WHAT TO WORK ON — Would you copy all lines in the data that contain the word "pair"?

━━━ RECORDS SHOWN

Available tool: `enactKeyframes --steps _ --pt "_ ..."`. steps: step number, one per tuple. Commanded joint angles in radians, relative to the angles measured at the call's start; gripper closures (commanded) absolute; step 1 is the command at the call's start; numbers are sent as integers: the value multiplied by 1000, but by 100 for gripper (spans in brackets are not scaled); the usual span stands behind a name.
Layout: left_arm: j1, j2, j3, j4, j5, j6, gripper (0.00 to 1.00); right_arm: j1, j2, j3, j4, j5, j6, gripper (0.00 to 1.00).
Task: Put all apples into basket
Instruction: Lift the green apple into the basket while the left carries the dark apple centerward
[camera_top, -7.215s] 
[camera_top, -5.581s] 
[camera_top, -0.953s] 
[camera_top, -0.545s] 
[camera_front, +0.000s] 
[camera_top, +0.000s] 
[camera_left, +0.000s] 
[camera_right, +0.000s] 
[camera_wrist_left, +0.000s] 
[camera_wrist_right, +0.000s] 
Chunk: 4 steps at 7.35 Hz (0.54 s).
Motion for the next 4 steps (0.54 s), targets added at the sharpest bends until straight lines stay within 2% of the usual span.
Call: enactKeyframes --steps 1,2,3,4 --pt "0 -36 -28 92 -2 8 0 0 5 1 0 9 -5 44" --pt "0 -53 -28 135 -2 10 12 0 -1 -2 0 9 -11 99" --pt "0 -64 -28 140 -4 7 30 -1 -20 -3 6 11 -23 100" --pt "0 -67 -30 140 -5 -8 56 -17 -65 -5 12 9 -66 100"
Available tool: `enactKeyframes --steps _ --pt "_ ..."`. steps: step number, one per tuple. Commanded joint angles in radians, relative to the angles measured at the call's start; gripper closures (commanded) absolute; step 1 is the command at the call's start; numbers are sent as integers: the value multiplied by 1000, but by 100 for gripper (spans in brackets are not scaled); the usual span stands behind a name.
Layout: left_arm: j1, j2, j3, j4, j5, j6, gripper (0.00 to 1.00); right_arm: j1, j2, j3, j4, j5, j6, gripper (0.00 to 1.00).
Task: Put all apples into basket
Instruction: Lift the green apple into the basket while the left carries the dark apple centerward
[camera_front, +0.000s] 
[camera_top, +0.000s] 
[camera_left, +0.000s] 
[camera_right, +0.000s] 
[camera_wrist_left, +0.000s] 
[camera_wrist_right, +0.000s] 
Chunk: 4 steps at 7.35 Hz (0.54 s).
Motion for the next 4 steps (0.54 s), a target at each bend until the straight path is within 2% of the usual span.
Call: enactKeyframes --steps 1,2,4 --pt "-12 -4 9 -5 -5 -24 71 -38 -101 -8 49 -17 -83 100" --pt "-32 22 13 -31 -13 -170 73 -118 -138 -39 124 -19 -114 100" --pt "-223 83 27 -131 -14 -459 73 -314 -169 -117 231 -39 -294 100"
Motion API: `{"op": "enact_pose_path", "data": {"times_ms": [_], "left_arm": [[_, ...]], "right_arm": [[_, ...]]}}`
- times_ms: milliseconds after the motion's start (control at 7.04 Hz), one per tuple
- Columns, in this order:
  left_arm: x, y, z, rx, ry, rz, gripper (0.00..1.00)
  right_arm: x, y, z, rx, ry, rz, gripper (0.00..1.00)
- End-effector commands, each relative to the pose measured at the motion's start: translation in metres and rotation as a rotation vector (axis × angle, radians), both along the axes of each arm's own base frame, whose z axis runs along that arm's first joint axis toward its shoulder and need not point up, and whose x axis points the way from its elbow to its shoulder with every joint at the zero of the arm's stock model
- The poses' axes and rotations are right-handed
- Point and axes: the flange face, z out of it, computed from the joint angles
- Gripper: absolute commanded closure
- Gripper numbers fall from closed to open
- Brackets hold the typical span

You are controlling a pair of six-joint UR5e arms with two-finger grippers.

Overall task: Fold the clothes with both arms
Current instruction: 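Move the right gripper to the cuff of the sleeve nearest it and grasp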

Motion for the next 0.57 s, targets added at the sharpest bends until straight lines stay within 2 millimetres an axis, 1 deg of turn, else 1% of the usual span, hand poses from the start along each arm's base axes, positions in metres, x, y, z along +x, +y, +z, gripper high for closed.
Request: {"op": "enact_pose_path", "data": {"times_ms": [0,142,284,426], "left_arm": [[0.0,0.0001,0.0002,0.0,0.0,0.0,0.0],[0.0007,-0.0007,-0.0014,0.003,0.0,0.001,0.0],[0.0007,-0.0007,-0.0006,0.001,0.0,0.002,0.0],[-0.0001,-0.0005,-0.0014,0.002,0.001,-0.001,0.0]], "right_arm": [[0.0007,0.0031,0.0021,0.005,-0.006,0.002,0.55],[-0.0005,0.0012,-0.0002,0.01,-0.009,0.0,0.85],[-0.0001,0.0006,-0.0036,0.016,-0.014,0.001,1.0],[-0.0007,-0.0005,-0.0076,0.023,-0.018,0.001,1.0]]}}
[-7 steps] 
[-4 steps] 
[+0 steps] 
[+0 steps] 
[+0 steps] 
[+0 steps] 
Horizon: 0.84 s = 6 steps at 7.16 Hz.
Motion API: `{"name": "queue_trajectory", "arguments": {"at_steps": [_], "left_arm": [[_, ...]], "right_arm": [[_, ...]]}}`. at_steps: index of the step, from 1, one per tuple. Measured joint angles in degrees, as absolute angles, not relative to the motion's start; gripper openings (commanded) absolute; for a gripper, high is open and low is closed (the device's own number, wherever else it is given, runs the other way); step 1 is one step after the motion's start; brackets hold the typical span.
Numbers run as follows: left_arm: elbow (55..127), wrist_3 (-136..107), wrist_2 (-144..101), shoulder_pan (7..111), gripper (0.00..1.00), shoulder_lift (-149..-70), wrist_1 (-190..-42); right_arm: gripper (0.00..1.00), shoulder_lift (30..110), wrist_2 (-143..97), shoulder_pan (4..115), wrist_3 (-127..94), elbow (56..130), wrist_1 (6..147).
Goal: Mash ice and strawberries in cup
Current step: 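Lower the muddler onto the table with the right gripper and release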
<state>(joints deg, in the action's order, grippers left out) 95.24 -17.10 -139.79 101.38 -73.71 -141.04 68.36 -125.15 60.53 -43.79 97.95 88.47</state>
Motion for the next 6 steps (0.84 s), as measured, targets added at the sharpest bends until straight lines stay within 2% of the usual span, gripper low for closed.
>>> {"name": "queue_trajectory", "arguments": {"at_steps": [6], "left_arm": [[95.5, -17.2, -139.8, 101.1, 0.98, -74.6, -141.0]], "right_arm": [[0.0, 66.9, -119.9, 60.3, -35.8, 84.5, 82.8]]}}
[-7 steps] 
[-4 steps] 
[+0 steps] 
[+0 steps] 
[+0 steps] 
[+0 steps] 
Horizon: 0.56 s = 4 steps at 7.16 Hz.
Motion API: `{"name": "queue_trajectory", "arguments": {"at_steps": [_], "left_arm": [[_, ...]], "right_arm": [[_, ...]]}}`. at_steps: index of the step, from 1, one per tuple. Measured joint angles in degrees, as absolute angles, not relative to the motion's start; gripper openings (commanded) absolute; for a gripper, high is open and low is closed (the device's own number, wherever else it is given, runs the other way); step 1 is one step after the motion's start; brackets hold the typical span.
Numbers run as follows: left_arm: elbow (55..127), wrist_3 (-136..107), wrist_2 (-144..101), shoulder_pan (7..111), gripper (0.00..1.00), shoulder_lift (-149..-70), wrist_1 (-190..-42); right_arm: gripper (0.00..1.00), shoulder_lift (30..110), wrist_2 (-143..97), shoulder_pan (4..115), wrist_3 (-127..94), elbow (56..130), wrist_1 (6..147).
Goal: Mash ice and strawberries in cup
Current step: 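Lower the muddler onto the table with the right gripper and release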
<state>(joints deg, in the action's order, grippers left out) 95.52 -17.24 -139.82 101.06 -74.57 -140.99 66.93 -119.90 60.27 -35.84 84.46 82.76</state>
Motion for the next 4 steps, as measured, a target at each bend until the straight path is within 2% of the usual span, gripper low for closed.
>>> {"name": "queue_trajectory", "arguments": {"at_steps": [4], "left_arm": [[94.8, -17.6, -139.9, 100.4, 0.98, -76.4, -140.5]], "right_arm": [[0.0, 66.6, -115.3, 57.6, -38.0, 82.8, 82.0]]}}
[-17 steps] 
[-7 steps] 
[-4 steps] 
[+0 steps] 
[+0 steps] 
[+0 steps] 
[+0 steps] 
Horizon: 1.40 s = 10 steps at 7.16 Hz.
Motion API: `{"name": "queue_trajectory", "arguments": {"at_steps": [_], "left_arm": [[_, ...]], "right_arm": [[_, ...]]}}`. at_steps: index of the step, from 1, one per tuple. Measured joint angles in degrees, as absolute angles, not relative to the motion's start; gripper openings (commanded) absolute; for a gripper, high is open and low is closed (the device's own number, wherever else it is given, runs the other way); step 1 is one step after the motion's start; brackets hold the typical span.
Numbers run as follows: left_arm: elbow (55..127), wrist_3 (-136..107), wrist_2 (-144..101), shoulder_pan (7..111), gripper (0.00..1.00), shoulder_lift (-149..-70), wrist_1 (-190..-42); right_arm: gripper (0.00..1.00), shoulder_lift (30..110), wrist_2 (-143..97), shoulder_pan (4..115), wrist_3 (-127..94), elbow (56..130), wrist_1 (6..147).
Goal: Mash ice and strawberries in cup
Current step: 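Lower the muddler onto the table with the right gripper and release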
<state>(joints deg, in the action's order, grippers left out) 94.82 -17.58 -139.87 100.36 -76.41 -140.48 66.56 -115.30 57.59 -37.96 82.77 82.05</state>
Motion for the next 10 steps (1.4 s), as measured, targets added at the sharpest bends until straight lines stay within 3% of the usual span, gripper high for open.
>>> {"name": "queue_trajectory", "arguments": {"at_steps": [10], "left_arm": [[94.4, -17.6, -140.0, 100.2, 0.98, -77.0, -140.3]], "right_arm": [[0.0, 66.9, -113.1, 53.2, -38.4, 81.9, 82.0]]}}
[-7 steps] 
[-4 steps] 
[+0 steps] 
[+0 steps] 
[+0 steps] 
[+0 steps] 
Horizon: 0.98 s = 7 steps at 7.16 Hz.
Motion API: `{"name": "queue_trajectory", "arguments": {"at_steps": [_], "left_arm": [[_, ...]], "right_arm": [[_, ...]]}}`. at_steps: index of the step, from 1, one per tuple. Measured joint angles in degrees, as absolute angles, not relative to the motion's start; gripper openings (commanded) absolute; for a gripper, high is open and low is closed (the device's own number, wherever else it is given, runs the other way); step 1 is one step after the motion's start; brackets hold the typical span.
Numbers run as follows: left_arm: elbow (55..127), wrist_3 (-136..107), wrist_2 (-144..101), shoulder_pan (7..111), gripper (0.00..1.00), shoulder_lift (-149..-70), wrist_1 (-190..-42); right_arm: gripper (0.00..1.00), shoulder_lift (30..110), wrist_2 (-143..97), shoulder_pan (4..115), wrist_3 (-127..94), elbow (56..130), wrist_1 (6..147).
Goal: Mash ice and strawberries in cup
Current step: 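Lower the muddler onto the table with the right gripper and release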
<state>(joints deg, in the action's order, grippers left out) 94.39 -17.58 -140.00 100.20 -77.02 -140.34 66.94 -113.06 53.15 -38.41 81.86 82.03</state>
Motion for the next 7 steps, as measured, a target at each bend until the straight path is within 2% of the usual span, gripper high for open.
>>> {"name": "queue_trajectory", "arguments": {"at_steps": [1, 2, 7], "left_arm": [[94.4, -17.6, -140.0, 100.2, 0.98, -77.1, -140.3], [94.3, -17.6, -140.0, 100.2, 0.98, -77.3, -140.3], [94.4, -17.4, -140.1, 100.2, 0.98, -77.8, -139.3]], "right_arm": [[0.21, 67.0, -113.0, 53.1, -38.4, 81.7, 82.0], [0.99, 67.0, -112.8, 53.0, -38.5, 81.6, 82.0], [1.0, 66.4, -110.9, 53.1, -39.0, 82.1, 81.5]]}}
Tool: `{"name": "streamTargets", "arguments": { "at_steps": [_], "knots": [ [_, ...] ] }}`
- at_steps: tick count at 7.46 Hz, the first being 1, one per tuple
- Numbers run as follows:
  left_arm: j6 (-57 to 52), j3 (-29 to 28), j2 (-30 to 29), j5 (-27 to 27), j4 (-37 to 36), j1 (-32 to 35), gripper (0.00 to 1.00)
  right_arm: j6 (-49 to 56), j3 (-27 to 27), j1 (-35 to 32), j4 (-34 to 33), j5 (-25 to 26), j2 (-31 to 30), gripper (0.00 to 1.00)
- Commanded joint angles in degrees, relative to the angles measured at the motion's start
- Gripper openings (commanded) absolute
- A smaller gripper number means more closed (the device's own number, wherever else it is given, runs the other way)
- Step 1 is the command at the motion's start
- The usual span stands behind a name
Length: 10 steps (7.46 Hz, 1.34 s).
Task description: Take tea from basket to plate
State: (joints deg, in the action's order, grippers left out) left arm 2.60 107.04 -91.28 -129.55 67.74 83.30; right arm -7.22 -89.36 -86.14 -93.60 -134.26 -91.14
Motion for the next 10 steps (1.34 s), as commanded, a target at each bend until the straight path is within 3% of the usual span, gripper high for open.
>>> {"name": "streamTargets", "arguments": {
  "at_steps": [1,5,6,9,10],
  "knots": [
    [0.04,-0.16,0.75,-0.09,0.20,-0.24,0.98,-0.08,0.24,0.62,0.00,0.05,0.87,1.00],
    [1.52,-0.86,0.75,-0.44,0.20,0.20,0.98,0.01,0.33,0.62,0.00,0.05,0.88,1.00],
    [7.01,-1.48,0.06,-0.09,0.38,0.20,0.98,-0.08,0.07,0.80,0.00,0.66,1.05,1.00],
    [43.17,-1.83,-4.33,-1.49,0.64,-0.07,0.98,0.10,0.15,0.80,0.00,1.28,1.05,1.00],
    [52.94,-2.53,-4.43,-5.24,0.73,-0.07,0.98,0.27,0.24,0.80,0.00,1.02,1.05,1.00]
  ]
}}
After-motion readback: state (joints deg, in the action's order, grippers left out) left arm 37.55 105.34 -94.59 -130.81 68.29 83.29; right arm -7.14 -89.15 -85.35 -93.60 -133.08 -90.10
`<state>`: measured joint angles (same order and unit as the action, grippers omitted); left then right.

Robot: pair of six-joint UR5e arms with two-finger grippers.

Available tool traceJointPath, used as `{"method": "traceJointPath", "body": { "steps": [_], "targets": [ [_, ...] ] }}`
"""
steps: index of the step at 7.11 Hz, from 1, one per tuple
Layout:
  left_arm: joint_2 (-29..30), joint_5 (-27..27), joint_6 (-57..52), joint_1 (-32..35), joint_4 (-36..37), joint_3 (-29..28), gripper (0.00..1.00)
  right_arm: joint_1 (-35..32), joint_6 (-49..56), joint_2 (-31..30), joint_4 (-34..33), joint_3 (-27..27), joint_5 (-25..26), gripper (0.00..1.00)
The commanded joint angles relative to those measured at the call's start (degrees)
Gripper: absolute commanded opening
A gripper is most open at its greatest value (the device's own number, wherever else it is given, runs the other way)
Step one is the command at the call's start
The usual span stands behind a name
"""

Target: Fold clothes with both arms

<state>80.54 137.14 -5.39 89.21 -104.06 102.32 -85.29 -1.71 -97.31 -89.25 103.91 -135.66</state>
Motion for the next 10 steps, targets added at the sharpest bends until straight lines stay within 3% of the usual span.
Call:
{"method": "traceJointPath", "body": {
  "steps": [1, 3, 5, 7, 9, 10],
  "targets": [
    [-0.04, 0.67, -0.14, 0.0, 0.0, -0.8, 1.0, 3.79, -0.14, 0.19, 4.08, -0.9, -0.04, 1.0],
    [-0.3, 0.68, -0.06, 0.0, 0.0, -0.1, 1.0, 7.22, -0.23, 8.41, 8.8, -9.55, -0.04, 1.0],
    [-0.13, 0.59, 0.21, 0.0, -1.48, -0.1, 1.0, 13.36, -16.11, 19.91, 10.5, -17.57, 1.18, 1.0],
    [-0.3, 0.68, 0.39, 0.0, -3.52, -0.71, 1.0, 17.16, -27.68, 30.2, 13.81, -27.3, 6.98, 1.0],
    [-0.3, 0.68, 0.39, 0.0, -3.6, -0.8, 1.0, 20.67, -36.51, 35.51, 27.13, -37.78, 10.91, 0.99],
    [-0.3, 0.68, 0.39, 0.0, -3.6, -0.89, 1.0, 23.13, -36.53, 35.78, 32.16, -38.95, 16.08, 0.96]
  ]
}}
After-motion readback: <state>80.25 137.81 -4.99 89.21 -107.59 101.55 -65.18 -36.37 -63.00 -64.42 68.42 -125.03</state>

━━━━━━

ANSWER SPACE —
You are controlling a pair of six-joint UR5e arms with two-finger grippers.
Robot: pair of six-joint UR5e arms with two-finger grippers.

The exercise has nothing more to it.